▸ Source material
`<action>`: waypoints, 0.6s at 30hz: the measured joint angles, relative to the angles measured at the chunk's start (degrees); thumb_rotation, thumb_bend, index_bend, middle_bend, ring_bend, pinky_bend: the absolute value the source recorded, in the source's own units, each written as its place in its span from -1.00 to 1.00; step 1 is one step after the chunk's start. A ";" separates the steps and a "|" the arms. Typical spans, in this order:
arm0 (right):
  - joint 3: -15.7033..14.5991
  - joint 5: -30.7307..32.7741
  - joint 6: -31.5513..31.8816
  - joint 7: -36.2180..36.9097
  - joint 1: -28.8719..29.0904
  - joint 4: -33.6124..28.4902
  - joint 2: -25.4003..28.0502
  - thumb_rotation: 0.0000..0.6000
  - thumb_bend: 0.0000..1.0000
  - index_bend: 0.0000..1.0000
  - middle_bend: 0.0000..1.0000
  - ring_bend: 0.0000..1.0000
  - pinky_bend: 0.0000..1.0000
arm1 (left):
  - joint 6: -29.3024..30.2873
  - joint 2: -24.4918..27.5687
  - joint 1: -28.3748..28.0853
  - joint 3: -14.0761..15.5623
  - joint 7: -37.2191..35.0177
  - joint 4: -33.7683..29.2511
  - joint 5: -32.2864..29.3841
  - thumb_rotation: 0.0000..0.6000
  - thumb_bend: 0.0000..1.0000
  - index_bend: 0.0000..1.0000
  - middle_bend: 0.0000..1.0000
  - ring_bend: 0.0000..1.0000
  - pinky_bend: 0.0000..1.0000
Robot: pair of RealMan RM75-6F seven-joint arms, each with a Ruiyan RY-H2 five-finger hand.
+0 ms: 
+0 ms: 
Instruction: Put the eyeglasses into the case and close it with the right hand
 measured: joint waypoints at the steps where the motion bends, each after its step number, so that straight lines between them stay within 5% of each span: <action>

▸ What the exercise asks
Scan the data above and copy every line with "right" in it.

▸ Solution to this task
arm0 (right):
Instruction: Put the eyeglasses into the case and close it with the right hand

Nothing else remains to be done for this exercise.